> _EXERCISE OBJECTIVE_
Tally every line in the data that has the word "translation" and report only the total.

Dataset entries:

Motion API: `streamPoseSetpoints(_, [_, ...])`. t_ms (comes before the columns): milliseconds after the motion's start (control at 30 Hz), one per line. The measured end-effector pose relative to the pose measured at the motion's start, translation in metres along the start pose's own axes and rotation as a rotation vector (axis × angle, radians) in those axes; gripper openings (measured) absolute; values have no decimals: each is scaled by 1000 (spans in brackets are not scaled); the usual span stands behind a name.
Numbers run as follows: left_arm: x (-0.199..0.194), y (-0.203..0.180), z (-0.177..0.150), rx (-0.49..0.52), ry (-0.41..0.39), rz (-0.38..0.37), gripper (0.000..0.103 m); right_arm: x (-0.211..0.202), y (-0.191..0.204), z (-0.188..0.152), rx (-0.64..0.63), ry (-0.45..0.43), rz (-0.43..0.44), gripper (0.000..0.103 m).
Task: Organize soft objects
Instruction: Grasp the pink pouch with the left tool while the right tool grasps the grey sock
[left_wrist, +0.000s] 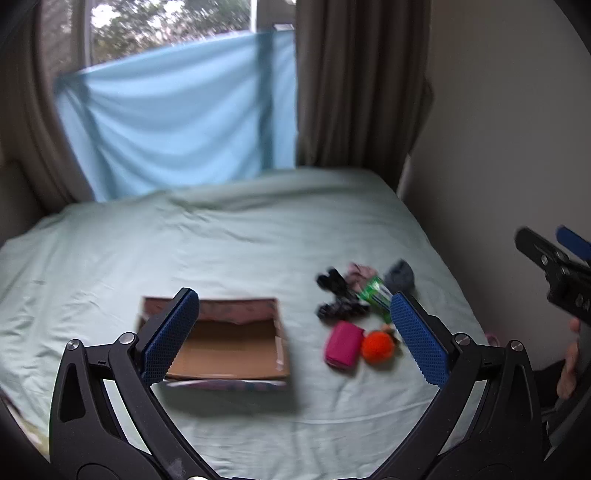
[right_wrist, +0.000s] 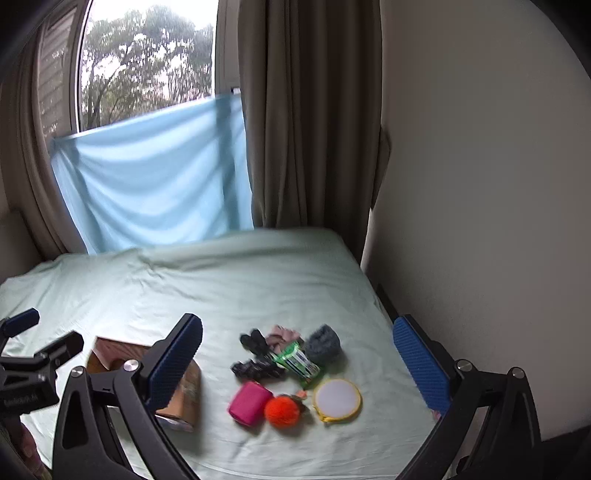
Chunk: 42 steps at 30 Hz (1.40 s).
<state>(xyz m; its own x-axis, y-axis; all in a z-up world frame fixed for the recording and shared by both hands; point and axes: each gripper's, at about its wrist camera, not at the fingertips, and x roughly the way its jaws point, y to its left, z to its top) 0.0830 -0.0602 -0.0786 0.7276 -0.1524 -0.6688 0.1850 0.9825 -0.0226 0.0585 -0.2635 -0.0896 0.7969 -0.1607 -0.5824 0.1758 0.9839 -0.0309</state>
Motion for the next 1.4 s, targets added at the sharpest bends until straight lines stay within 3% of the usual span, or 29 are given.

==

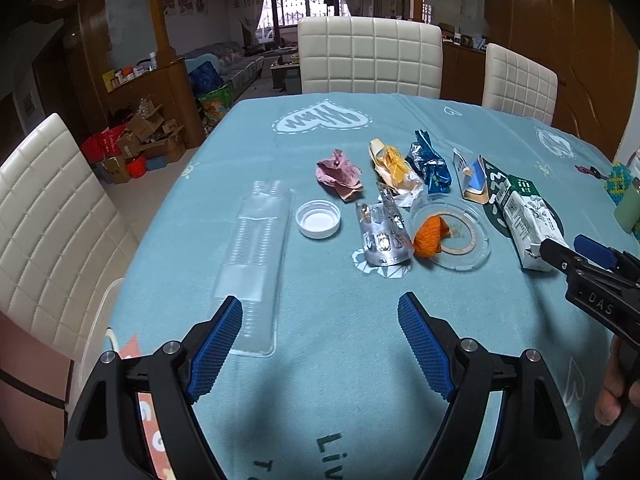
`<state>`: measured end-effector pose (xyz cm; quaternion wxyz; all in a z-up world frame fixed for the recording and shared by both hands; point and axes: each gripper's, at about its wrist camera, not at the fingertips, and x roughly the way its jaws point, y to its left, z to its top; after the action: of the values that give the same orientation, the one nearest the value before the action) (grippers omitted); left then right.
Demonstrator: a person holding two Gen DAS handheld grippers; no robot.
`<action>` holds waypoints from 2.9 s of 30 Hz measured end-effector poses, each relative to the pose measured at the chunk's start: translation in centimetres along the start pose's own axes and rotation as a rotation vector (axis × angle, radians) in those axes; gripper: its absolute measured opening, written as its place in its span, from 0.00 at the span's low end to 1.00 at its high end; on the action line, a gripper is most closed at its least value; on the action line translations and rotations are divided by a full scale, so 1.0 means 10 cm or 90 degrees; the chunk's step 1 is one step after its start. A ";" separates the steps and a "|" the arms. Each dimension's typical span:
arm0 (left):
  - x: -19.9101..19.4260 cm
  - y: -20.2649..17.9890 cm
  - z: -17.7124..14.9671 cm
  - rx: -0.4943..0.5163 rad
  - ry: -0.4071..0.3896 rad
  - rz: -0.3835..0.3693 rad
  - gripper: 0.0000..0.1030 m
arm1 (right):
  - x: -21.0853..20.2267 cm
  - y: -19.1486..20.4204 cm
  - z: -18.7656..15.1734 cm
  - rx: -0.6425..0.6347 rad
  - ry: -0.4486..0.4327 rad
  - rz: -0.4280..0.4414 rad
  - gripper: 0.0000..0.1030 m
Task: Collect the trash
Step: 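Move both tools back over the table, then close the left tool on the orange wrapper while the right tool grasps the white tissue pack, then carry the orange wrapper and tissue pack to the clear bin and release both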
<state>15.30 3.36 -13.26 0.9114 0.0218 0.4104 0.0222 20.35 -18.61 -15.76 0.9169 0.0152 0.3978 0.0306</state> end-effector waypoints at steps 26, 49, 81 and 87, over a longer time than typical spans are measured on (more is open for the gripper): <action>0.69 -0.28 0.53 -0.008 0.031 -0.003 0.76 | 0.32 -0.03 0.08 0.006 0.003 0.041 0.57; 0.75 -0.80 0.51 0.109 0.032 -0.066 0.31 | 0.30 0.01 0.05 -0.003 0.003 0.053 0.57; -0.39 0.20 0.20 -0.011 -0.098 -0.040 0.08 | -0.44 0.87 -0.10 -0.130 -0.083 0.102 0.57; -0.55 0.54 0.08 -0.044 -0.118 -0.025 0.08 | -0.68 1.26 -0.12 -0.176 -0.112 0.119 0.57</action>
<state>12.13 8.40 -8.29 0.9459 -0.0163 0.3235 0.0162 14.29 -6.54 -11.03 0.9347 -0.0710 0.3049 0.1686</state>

> _RESPONSE AREA_
2